The magnolia note becomes lovelier and lovelier overtime - very slowly so. It fleshes out its scent transforming itself from a sophisticated personality to a sensual one yet retaining an amount of decorum, always.
Patricia de Nicolaï has used an extra slow motion method of floral development which is virtually non-existent in a world bent on evolving faster and faster. If the Slow Food movement exists and is well publicized there is no Slow Perfume organized movement although a few, rare perfumes are philosophically and aesthetically inclined to stop the passing of time in accelerated motion thanks to their work on delayed development which can be both intricate technically and complex, when a variety of nuances is sought out to pave the way to a very long development.

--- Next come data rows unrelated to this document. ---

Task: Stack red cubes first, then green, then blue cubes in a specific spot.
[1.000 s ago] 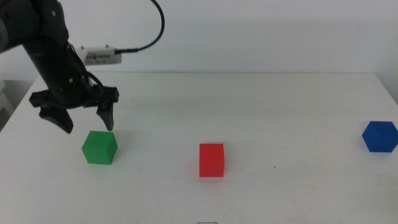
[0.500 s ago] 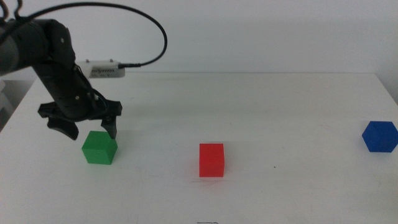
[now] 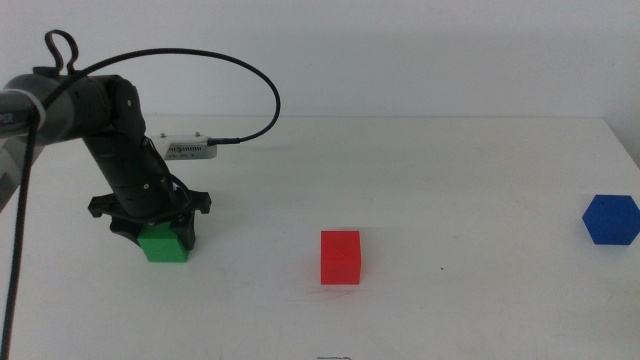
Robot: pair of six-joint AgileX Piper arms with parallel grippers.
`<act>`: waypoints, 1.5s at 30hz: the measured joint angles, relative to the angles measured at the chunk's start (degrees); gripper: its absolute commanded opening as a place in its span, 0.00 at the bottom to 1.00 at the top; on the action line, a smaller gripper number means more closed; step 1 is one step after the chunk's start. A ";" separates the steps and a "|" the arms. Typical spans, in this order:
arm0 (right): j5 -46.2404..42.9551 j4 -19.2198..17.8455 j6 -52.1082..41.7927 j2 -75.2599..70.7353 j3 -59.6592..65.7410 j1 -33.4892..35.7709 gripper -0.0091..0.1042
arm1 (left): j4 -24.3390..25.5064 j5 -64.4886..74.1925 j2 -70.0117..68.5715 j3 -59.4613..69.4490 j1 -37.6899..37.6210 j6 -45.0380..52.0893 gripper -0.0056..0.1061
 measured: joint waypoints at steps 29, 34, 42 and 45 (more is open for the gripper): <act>0.00 0.00 0.00 0.00 0.00 0.00 0.91 | 9.76 12.85 1.45 -21.34 -33.86 -39.88 0.04; 0.00 0.00 0.00 0.00 0.00 0.00 0.91 | 9.97 11.79 2.14 -21.34 -33.86 -41.22 0.04; 0.00 0.00 0.00 0.00 0.00 0.00 0.91 | 10.13 11.25 3.73 -21.47 -33.88 -43.59 0.04; 0.00 0.00 0.00 0.00 0.00 0.00 0.91 | 10.13 11.14 4.29 -21.47 -33.88 -43.90 0.04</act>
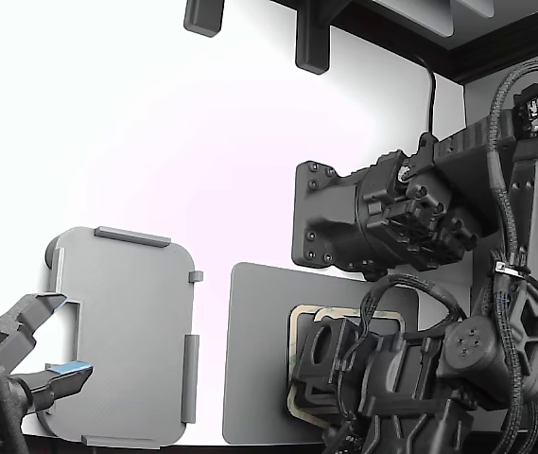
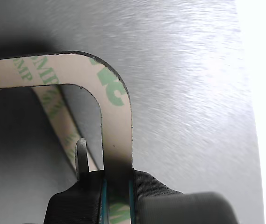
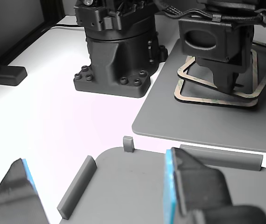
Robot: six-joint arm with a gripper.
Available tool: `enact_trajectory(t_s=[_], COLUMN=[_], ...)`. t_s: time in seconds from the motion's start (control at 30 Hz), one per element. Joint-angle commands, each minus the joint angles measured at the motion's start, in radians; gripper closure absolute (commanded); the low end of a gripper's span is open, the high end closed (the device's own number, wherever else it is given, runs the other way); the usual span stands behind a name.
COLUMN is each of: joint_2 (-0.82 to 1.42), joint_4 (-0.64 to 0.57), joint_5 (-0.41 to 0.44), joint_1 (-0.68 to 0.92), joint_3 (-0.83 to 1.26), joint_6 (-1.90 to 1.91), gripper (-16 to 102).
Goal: Move top rectangular frame to the holder.
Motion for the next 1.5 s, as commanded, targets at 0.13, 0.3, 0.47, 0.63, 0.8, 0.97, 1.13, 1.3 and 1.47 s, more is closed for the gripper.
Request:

Here, we think of Chanel Sycomore (2008) and its complex, protracted drydown.
With Musc Monoï, you are literally invited to stop and smell the tiaré / magnolia as if you were in a garden with not a care in the world, intent on spending the next hours studying and memorizing the scent of the flower.The aldehydes gain strength again at this stage, with their couture feel.
This is an über elegant perfume which refuses to cave in to the stereotypes about tropical perfumes. If you want to smell the polar opposite in personality of an Escada tropical concoction, this is it. The floral motif remains delicate yet undeniably carnal and evocative of tropical climes. But it's done with restraint, subtlety and elegance, as if almost, it couldn't help itself.
This is why it is a bit surprising to this critic to re-read the information that the composition is all about hot skin, the beach, summer and Ambre Solaire. The title musk note is not at all pronounced. Everything is both tasteful and innovative - even experimental in tone. To us, there exists a discrepancy between the official discourse about the perfume and what has sprung in the end from the interiority and personality of Patricia de Nicolaï.
Her reflection might have been nourished by the new reformulation of a younger Chanel No.5 with Eau Première, as well as by the fizzy, aldehydic eaux by Serge Lutens, but Musc Monoï clearly shows originality as those references are more in the Zeitgeist than in the perfume at hand per se. You cannot help but notice that those productions are signed in part by perfumer Christopher Sheldrake who works both for Chanel and Serge Lutens, hence a sense of coherence as to what is being olfactorily explored here. But Musc Monoï is different.
To be noted also is the use of Calone to create a very interesting sense of space by opening up the imaginary motif of a large, airy room inside the perfume instead of evoking the beach or maritime breeze. This also coheres with the fact that the house of Nicolaï is known for its home fragrances. This month in June, the flower of the month for them is Tiaré. We were able to smell the scent created for their diffusers: it's a more straightforward reference to Ambre Solaire. The perfumer has made sure to distinguish a scent that is worn from one which is smelled in a room - Musc Monoï is much subtler, sophisticated and intellectual, yet, somehow, it gains an element of intrigue from the nose's work on scent diffusing in space.
Fragrance notes: neroli essence, limon essence, essence of petit grain of Paraguay, ylang-ylang essence, magnolia blossom essence, jasmine, coconut (Lactone), Calone, ylang-ylang absolu, Mysore sandalwood from India, and musk.